What is the intuition for the trace norm (nuclear norm)?

One potential intuition for the trace norm is as a way of turning the rank of a matrix (which is very discontinuous) into a norm (which is continuous). Specifically, the trace norm is the unique norm with the property that $\|P\|_{\mathrm{tr}} = \mathrm{rank}(P)$ for every orthogonal projection $P \in M_n(\mathbb{C})$.

Closely-related to this is the following characterization of the trace norm, which basically says that $\|X\|_{\mathrm{tr}}$ measures the "amount of rank-1 matrices" needed to construct $X$: $$ \|X\|_{\mathrm{tr}} = \inf\big\{ \sum_j \|X_j\| : X = \sum_j X_j, \ \ \mathrm{rank}(X_j) = 1 \ \ \forall j \big\}. $$

Alternatively, just like the $\ell_1$-norm is typically the "right" norm to use when dealing with probability distributions (after all, we want probabilities to add up to $1$, not their squares to add up to $1$), the trace norm is typically the "right" norm to use when dealing with their non-commutative analog (density matrices/quantum states).


Another answer is that $M_n$, the space of $n\times n$ complex matrices, carries an operator norm where the norm of a matrix is its norm as a linear operator from $\mathbb{C}^n$ to itself (giving $\mathbb{C}^n$ euclidean norm). For some of us, this is the most natural and useful norm on $M_n$.

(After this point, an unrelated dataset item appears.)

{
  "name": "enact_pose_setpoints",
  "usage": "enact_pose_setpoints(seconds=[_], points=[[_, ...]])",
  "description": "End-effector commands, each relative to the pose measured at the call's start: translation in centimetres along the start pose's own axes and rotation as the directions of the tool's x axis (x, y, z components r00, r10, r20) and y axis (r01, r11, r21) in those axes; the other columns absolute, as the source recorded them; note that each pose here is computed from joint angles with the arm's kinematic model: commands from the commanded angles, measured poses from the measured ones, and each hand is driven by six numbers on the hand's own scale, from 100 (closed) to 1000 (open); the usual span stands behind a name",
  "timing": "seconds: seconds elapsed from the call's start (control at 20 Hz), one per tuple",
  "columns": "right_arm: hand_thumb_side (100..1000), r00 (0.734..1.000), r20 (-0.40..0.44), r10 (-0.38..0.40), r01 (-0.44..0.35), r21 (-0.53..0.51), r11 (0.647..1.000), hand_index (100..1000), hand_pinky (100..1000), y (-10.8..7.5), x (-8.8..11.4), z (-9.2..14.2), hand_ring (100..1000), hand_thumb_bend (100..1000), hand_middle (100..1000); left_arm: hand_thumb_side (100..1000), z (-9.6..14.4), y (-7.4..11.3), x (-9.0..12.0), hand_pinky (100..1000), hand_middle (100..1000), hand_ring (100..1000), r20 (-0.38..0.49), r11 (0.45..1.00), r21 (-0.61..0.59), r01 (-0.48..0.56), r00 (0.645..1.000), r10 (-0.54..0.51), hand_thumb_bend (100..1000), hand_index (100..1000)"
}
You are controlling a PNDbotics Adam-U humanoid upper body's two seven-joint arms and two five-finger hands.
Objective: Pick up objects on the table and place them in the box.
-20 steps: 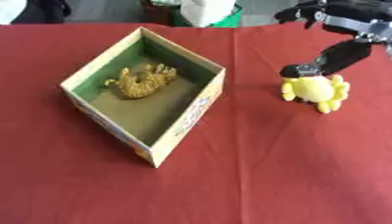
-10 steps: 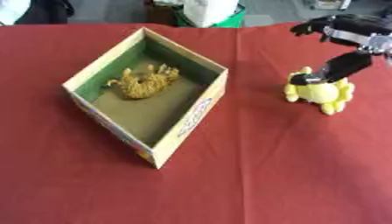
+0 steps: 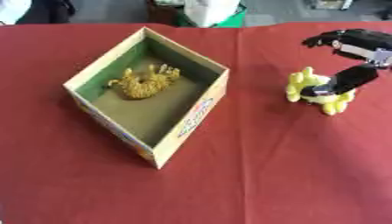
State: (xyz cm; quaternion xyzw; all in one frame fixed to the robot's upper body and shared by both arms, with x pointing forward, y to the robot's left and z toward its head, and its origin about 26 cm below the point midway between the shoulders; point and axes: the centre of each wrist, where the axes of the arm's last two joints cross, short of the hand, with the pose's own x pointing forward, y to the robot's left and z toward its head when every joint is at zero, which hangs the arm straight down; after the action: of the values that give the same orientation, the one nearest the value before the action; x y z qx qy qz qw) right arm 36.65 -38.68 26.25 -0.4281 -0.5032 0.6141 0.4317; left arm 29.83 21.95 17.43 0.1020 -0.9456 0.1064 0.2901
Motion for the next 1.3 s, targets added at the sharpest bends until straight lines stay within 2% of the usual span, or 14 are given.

With operator norm, $M_n$ is a finite dimensional Banach space, so it has a dual space, which is just $M_n$ equipped with trace norm. In infinite dimensions the trace class operators on $H$, with trace norm, form the (unique) predual of $B(H)$.

Edit: I should add something about how this relates to the $\ell^1$ norm. The operator norm of a diagonal matrix is the $\ell^\infty$ norm of its entries, so operator norm can be seen as a sort of generalization of $\ell^\infty$ norm. Indeed, $M_n$ with operator norm contains an isometric copy of $\ell^\infty_n$ as the diagonal matrices. So it is natural that the dual norm should be the $\ell^1$ norm on the diagonal matrices.


The trace-class norm of $A$ is about putting the $\ell^1$ norm on the singular values of $A$, whereas the Hilbert-Schmidt norm uses $\ell^2$ instead. So your question is basically: why should we care about $\ell^1$ and not only $\ell^2$? Things become only interesting in infinite dimensional spaces, where these norm are not equivalent anymore. This is why the trace-class norm usually arises when considering compact operators acting on infinite dimensional spaces. Books like "Trace ideals and their applications" by B. Simon will tell you more about these objects, depending on what you're looking for.